■ **Task objective**:
The lines below starting at the line containing "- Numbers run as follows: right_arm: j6" and ending at the line containing "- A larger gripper" are to be repeated exactly, with both ends kept and nothing else added.

■ **Records provided**:
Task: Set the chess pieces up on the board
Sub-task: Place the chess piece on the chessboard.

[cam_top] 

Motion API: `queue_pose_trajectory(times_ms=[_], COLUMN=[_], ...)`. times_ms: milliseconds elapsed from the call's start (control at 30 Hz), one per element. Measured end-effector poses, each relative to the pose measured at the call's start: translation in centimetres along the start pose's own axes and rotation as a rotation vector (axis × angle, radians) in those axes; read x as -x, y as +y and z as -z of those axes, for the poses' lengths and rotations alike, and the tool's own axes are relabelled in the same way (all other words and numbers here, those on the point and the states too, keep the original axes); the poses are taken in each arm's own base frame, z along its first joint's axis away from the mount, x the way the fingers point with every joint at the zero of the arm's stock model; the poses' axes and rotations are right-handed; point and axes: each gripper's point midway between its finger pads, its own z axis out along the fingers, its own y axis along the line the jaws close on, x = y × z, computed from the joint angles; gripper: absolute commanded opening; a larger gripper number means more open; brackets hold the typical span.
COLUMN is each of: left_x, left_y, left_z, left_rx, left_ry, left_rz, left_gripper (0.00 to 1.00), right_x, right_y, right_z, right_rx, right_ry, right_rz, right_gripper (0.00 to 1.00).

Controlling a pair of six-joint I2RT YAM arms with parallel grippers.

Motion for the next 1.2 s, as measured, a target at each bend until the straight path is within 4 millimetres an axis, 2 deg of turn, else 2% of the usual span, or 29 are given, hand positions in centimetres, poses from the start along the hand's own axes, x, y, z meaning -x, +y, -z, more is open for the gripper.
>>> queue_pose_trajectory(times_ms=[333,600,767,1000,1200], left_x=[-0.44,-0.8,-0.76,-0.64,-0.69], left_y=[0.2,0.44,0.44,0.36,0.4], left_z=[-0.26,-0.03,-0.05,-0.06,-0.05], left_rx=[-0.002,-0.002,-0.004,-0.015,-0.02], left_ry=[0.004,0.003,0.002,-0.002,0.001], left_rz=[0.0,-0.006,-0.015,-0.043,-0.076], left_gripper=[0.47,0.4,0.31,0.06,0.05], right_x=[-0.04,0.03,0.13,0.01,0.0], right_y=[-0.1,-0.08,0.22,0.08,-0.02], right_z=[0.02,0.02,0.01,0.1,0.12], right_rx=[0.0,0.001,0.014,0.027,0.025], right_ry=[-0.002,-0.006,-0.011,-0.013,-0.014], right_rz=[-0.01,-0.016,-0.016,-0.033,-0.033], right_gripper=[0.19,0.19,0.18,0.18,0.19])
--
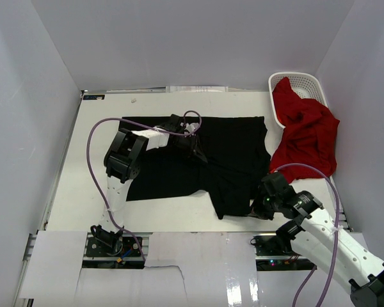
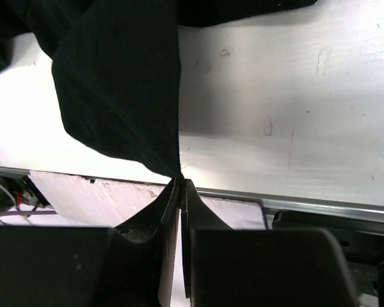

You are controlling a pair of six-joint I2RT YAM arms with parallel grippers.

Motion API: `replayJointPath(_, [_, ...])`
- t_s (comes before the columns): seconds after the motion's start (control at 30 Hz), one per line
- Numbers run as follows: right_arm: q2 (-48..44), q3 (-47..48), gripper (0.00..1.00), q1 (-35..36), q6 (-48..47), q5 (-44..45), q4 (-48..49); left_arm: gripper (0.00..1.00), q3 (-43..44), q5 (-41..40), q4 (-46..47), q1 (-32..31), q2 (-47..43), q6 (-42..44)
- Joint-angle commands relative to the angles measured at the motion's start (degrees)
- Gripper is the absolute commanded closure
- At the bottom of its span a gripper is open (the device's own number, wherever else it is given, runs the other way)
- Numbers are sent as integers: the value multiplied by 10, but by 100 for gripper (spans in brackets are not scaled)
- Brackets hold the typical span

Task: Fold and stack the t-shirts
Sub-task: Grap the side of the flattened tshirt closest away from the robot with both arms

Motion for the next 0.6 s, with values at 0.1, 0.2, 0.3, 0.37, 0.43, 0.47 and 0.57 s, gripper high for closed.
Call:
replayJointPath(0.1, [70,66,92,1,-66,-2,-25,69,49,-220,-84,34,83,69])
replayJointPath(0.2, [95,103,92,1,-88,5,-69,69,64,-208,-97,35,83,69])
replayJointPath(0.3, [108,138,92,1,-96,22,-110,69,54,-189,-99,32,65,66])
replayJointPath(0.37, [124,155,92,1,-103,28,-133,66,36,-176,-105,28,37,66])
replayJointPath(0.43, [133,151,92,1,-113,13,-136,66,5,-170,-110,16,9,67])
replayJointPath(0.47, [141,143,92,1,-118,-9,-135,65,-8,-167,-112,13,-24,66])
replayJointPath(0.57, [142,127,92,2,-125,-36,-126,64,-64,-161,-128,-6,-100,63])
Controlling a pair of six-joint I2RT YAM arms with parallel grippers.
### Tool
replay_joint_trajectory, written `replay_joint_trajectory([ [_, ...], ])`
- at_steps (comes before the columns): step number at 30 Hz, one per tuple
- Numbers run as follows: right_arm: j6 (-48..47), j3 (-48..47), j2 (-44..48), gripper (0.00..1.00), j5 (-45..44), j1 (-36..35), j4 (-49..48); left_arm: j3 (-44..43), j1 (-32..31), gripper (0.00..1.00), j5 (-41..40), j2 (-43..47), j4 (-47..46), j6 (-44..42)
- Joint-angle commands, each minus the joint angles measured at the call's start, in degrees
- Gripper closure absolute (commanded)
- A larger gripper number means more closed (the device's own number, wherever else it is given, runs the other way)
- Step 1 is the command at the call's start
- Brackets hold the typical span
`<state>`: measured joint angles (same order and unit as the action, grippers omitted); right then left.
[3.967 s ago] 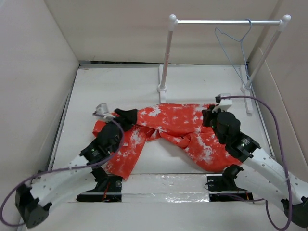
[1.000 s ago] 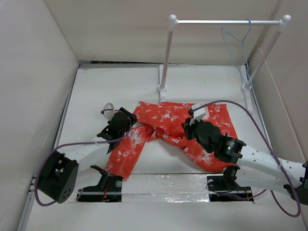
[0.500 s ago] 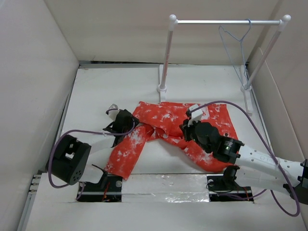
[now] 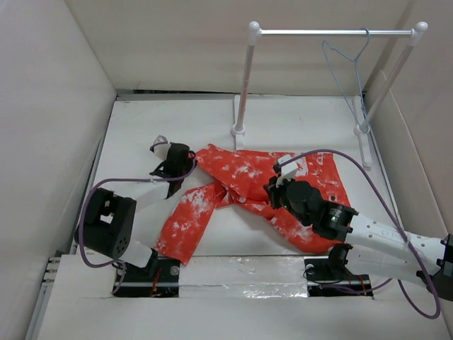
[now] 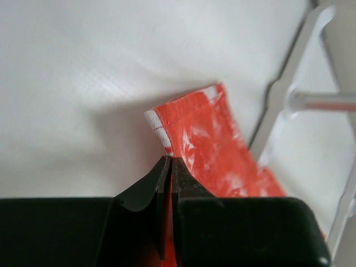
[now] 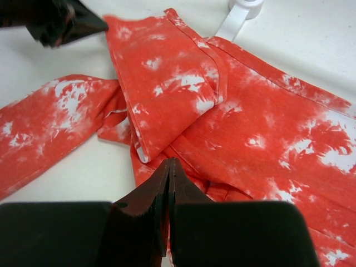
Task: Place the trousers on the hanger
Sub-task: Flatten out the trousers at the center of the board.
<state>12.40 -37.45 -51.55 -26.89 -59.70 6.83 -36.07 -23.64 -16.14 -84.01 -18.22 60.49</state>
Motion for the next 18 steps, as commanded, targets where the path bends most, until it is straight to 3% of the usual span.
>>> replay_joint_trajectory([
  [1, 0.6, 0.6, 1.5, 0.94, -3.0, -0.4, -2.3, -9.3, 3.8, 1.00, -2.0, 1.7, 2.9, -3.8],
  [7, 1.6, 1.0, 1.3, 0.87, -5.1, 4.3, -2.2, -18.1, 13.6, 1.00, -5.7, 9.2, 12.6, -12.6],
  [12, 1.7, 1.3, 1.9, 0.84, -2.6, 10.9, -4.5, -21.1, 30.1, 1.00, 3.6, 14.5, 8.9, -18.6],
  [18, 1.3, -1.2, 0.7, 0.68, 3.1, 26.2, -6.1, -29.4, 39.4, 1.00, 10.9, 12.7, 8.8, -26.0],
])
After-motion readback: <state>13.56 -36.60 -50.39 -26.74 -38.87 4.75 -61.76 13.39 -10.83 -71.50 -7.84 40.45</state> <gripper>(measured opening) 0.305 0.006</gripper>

■ **Response to this task**:
- Numbers run as follows: right_arm: j6 (-48..47), j3 (-48..47), j2 (-44..48), gripper (0.00..1.00), j5 (-45..44), j1 (-36..35), j4 (-49..48); left_arm: j3 (-44..43), j1 (-32..31), gripper (0.00..1.00), j5 (-41..40), j2 (-43..47), j4 (-47..46), j6 (-44..42)
- Joint-angle commands, each minus the joint angles measured at the call's start, in degrees
- Gripper closure absolute (commanded)
- A larger gripper number means more closed (the device's own number, wherever else it is given, runs the other way)

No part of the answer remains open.